For every line below, restate it exactly and drop the images.

<<<<

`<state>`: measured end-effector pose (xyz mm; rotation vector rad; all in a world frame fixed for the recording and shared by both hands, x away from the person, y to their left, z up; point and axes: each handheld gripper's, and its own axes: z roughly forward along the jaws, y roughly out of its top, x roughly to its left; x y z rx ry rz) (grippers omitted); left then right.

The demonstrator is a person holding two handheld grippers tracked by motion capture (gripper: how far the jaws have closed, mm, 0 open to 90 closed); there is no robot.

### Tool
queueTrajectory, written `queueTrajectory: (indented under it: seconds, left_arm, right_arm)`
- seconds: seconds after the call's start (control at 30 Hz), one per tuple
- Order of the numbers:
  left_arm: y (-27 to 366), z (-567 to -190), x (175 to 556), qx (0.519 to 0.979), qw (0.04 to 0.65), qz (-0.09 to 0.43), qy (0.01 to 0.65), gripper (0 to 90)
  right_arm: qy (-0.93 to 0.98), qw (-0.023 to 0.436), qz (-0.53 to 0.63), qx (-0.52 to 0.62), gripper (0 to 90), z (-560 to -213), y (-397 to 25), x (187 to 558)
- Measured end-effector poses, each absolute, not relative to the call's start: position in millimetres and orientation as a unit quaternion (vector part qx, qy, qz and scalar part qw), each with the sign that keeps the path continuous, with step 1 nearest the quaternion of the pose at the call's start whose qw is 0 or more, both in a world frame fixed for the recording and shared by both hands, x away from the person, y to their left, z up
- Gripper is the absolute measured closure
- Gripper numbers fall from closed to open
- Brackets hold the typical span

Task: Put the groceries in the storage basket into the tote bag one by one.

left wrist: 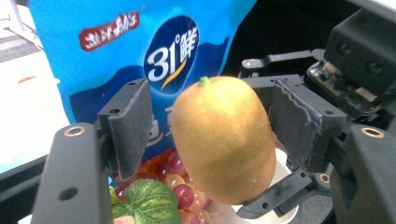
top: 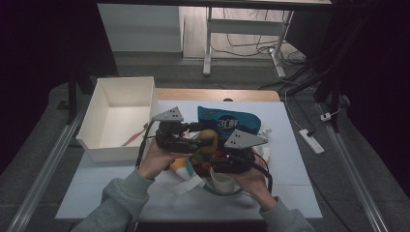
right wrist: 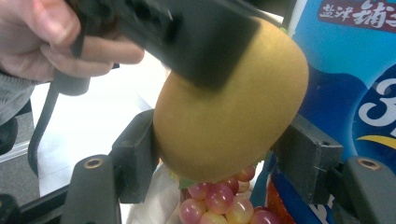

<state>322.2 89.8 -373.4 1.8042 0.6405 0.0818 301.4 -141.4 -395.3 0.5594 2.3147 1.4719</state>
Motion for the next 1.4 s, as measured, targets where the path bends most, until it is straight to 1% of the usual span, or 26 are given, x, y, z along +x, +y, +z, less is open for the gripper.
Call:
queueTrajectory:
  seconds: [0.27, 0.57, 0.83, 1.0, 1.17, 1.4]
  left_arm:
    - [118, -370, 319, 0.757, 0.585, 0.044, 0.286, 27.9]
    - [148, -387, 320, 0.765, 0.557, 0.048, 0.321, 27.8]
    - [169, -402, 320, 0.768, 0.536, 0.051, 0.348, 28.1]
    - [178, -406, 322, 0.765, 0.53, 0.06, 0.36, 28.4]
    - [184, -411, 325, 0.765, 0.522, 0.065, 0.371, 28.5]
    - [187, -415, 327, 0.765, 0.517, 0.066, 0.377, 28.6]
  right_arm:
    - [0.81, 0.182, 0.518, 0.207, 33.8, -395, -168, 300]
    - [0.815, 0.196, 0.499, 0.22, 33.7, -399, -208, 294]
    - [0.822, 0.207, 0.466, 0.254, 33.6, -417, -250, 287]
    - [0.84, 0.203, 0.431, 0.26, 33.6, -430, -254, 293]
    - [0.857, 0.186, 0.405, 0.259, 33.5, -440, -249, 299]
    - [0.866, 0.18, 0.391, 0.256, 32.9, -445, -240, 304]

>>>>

--- Reply ---
`<state>`: measured end-effector pose (xyz mm; rotation vector rad; all in a world frame fixed for the recording and shared by both hands, x away from the person, y to their left, z up; point and axes: each handheld gripper's, and its own axes: z roughly forward along the jaws, y roughly out of its top, x roughly to its left; x y z rx ry rz) (grippers omitted); left then right.

The demonstrator is a person holding two handheld grippers tracked by motion capture (gripper: how far the jaws have closed, mm, 0 open to 90 closed); there is no robot.

### Tool
queueTrajectory, written `queueTrajectory: (indented under it: seconds, left_arm, right_arm)`
- seconds: seconds after the call's start (control at 30 Hz), one per tuple
- Order of the numbers:
  left_arm: y (-27 to 366), z (-567 to -190), x (175 to 556), qx (0.519 to 0.979), qw (0.04 to 0.65), qz (-0.09 to 0.43), qy (0.01 to 0.65), gripper (0 to 90)
  right_arm: qy (-0.93 to 0.98), qw (-0.023 to 0.436), qz (-0.53 to 0.63), qx (-0.52 to 0.62), gripper (0 to 90), z (-560 to -213), y (-397 to 25), x (187 to 558)
- Measured end-effector poses, each absolute, not relative to the call's start: position in millimetres and orientation as a unit quaternion (vector part qx, qy, qz and scalar part qw), each with the sign that keeps the path continuous, with step 1 nearest the quaternion of the pose at the call's start whose qw is 0 or more, both in a world frame fixed for the recording and shared by both hands, x away from the person, y to their left, z up
- Gripper is the absolute measured closure
- Gripper numbers fall from closed to open
- Brackets hold the typical span

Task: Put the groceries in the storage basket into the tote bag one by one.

left wrist: 
top: 
right wrist: 

<state>322.2 89.8 -373.4 1.8042 0.6405 0.0818 301.4 -141.4 -395.3 0.5594 2.3147 1.4719</state>
Motion for the next 1.4 s, as measured, targets where the path bends most, until it is straight to 1% of the usual span, or 26 are given, x, y, z along +x, +y, +z, less is open for the gripper.
Call:
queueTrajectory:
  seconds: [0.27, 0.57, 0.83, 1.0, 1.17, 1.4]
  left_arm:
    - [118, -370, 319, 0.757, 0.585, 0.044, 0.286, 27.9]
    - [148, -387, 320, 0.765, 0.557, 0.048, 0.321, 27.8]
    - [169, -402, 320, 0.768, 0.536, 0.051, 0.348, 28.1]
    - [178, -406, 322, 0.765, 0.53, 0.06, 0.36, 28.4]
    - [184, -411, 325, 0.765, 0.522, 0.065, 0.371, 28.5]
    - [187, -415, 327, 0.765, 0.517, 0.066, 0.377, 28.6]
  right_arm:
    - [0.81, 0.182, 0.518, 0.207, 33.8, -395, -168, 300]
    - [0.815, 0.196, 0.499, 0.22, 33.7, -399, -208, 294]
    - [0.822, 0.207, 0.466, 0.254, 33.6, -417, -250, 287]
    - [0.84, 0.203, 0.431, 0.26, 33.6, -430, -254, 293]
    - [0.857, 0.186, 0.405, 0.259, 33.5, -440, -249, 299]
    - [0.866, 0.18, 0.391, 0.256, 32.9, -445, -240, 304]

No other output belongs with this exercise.